Work order >> Every entry is to be written out word for word.

Provided entries >>
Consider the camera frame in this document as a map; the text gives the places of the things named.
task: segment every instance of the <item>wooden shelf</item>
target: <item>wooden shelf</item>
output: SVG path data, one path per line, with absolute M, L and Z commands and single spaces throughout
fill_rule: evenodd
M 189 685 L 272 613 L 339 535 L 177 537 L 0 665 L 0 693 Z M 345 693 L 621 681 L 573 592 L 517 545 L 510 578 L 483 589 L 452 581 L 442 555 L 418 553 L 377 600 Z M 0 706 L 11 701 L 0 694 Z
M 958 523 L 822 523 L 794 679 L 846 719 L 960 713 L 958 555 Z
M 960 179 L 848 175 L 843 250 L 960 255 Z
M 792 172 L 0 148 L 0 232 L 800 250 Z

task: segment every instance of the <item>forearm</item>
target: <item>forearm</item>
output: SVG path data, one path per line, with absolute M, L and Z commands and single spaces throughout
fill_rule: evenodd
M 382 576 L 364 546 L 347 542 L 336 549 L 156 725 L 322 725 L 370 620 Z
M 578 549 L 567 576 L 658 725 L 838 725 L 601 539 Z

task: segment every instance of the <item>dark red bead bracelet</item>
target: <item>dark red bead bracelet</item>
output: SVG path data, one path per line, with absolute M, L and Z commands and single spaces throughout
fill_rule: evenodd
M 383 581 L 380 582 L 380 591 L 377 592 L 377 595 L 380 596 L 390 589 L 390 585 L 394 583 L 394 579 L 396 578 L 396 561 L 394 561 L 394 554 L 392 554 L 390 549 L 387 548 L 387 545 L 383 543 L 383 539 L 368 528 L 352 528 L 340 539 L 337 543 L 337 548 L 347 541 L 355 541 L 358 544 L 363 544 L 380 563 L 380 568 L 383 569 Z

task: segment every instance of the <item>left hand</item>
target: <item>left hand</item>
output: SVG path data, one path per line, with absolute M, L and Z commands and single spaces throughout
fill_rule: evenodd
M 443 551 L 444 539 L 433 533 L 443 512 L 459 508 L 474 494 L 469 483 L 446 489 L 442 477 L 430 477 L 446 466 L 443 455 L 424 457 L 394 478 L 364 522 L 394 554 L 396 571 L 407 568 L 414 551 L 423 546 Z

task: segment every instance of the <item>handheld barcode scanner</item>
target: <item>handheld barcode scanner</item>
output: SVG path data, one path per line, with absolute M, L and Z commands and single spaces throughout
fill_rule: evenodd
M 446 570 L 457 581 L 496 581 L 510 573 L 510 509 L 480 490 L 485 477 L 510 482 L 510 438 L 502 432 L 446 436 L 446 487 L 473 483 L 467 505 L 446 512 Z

Solution for this problem >>
Consider the camera frame in this document as a map; the text gives the places of the things named.
task: segment every instance of the <item>wooden shelf</item>
target: <item>wooden shelf</item>
output: SVG path data, one path per line, with absolute M, L and Z commands and single spaces throughout
fill_rule: evenodd
M 189 685 L 272 613 L 339 535 L 177 537 L 0 665 L 0 693 Z M 345 693 L 621 681 L 573 592 L 517 545 L 510 578 L 483 589 L 452 581 L 442 555 L 418 553 L 377 600 Z M 0 706 L 11 701 L 0 694 Z
M 958 523 L 822 523 L 794 679 L 846 719 L 960 713 L 958 555 Z
M 960 179 L 848 175 L 843 250 L 960 255 Z
M 792 172 L 0 148 L 0 232 L 800 250 Z

task: segment every instance of the <item>forearm</item>
target: <item>forearm</item>
output: SVG path data, one path per line, with absolute M, L and Z commands and single spaces throughout
fill_rule: evenodd
M 382 576 L 364 546 L 347 542 L 336 549 L 156 725 L 322 725 L 370 620 Z
M 578 549 L 567 576 L 658 725 L 838 725 L 601 539 Z

task: segment every instance of the <item>dark red bead bracelet</item>
target: <item>dark red bead bracelet</item>
output: SVG path data, one path per line, with absolute M, L and Z commands and single spaces throughout
fill_rule: evenodd
M 383 581 L 380 582 L 380 591 L 377 592 L 377 595 L 380 596 L 390 589 L 390 585 L 394 583 L 394 579 L 396 578 L 396 561 L 394 561 L 394 554 L 392 554 L 390 549 L 387 548 L 387 545 L 383 543 L 383 539 L 368 528 L 352 528 L 340 539 L 337 543 L 337 548 L 347 541 L 355 541 L 358 544 L 363 544 L 380 563 L 380 568 L 383 569 Z

task: segment every instance of the <item>left hand</item>
target: <item>left hand</item>
output: SVG path data, one path per line, with absolute M, L and Z commands and single spaces throughout
fill_rule: evenodd
M 443 551 L 444 539 L 433 533 L 443 512 L 459 508 L 474 494 L 469 483 L 446 489 L 442 477 L 430 477 L 446 466 L 443 455 L 424 457 L 394 478 L 364 522 L 394 554 L 396 571 L 407 568 L 414 551 L 423 546 Z

task: segment every instance of the <item>handheld barcode scanner</item>
target: <item>handheld barcode scanner</item>
output: SVG path data, one path per line, with absolute M, L and Z commands and single spaces throughout
fill_rule: evenodd
M 446 570 L 457 581 L 496 581 L 510 573 L 510 509 L 480 490 L 485 477 L 510 482 L 510 438 L 502 432 L 446 436 L 446 487 L 473 483 L 467 505 L 446 512 Z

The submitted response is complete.